Reza Abdolvand received his B.S. and M.S. degrees in electrical engineering from Sharif University of Technology, Tehran, Iran, in 1999 and 2001 respectively. In 2002, he joined the Integrated MEMS group at Georgia Institute of Technology, where he received his Ph.D. in the School of Electrical and Computer Engineering (2007). His research interests are in the areas of design and fabrication of resonant MEMS devices for sensors and RF applications, integrated microsystems and piezoelectric micromachining technologies. He is the author of more than 20 technical articles and three patents.
   

Nazanin Rahnavard received her B.S. and M.S. degrees in electrical engineering from Sharif University of Technology, Tehran, Iran, in 1999 and 2001, respectively.

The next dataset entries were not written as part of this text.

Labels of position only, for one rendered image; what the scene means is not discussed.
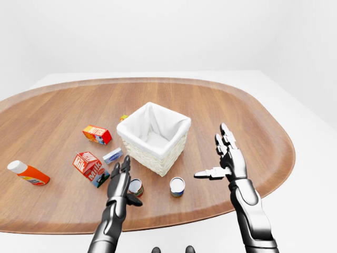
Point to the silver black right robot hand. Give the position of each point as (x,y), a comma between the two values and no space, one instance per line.
(234,160)

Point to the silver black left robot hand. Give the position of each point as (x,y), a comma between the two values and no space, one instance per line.
(119,182)

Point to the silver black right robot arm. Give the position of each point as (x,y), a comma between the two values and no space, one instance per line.
(252,216)

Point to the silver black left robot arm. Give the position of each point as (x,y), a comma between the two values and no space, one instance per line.
(110,224)

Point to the white lined wicker basket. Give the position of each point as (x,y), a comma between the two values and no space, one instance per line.
(155,137)

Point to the red labelled tin can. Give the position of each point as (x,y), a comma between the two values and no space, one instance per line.
(137,187)

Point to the small white blue box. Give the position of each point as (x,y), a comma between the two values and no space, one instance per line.
(113,155)

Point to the red milk carton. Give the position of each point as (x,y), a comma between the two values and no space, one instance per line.
(90,168)

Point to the red orange butter box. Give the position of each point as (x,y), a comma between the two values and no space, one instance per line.
(97,134)

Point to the blue yellow labelled tin can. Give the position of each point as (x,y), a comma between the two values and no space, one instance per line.
(177,187)

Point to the small yellow orange box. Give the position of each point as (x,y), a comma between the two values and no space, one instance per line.
(123,117)

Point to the small dark rounded shape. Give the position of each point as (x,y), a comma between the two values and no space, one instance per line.
(190,249)
(156,250)

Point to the orange bottle with white cap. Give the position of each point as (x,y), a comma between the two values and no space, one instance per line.
(29,174)

She then joined the Georgia Institute of Technology, Atlanta, GA, in 2002, where she received her Ph.D. degree in the School of Electrical and Computer Engineering in 2007. Her research interests lie in the area of telecommunications with a focus on error-control coding, wireless ad-hoc and sensor networks, and cognitive radio. Nazanin received the outstanding research award from the Center for Signal and Image Processing at the Georgia Institute of Technology in Spring 2007.
   

Daryoosh Vashaee joined OSU in 2007 after a postdoctoral research on nano energy materials at MIT. He received his Ph.D. on nanoscale charge and energy transport in electrical engineering from the University of California at Santa Cruz (UCSC) in 2004. Prior to UCSC, he earned his BS and MS both in electrical engineering from Sharif and Amirkabir University of Technology, Tehran in 1993 and 1995 respectively. After three years of experience working on RF Engineering, Daryoosh joined UC-Santa Barbara and worked on the fabrication and processing of thin film thermoelectric devices. His research interests are on theoretical and experimental investigation of energy materials and devices, nano and micro-scale charge and energy transport, thermoelectric/thermionic energy conversion, and integrated micro-refrigeration.